Records from a data source:
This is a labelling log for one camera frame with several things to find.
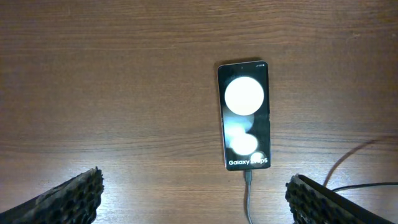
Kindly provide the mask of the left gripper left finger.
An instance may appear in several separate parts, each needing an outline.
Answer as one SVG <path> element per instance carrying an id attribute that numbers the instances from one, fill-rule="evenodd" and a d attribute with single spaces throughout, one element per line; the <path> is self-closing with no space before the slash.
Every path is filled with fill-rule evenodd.
<path id="1" fill-rule="evenodd" d="M 104 191 L 95 167 L 1 213 L 1 224 L 91 224 Z"/>

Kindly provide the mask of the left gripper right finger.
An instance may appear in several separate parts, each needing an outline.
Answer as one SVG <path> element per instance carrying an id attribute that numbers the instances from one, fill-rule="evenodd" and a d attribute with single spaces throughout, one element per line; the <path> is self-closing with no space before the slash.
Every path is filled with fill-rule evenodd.
<path id="1" fill-rule="evenodd" d="M 304 175 L 285 186 L 294 224 L 393 224 Z"/>

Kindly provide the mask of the black Galaxy smartphone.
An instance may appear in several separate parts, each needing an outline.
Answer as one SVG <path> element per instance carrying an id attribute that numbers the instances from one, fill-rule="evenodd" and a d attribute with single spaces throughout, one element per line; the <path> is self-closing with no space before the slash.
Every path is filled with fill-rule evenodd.
<path id="1" fill-rule="evenodd" d="M 228 171 L 271 166 L 268 64 L 227 63 L 216 71 L 224 165 Z"/>

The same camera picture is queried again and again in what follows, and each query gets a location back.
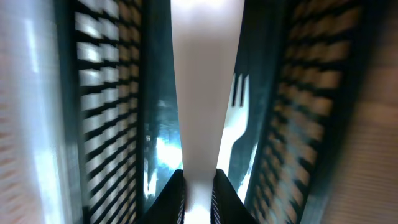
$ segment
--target slotted rack
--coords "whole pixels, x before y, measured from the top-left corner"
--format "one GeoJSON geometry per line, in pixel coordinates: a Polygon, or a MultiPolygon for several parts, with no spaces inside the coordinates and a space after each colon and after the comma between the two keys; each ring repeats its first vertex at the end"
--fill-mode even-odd
{"type": "MultiPolygon", "coordinates": [[[[372,1],[279,2],[282,50],[272,56],[278,72],[245,201],[259,223],[301,221],[325,139],[333,140],[335,108],[343,90],[358,89],[350,77],[364,61],[355,52],[372,1]]],[[[75,223],[134,223],[144,213],[143,4],[55,1],[75,223]]],[[[212,222],[219,223],[214,199],[212,222]]]]}
{"type": "Polygon", "coordinates": [[[347,82],[356,46],[368,47],[358,34],[369,1],[287,2],[280,72],[246,202],[259,223],[300,223],[319,157],[334,150],[325,138],[333,139],[332,118],[344,113],[334,109],[342,108],[342,91],[358,88],[347,82]]]}

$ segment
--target white plastic fork
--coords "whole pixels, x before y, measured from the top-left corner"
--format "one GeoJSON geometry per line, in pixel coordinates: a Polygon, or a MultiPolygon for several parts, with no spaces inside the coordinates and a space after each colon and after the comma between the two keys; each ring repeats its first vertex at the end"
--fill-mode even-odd
{"type": "Polygon", "coordinates": [[[235,74],[232,79],[228,108],[225,116],[223,137],[218,153],[217,168],[222,169],[228,176],[231,151],[234,143],[244,134],[249,118],[249,75],[242,81],[242,74],[238,78],[238,85],[234,91],[235,74]]]}

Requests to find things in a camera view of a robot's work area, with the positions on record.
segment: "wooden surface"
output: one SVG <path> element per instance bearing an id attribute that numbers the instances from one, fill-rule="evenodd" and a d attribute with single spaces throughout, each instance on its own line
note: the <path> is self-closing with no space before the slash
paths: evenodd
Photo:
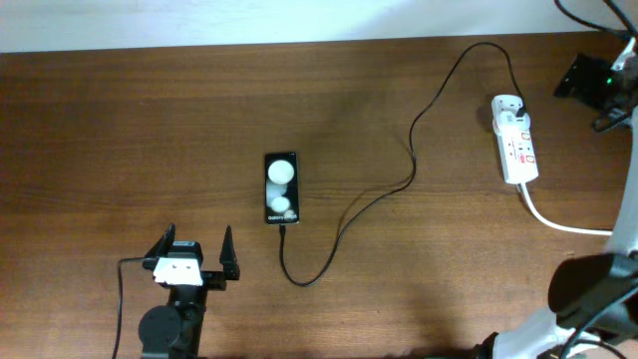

_YOUR GOAL_: Report each line in the preceding entries that holds the string "find".

_RESPONSE AREA_:
This is a labelling log for one camera frame with several things to find.
Requests to find things in a camera view of a robot's work area, with the positions on record.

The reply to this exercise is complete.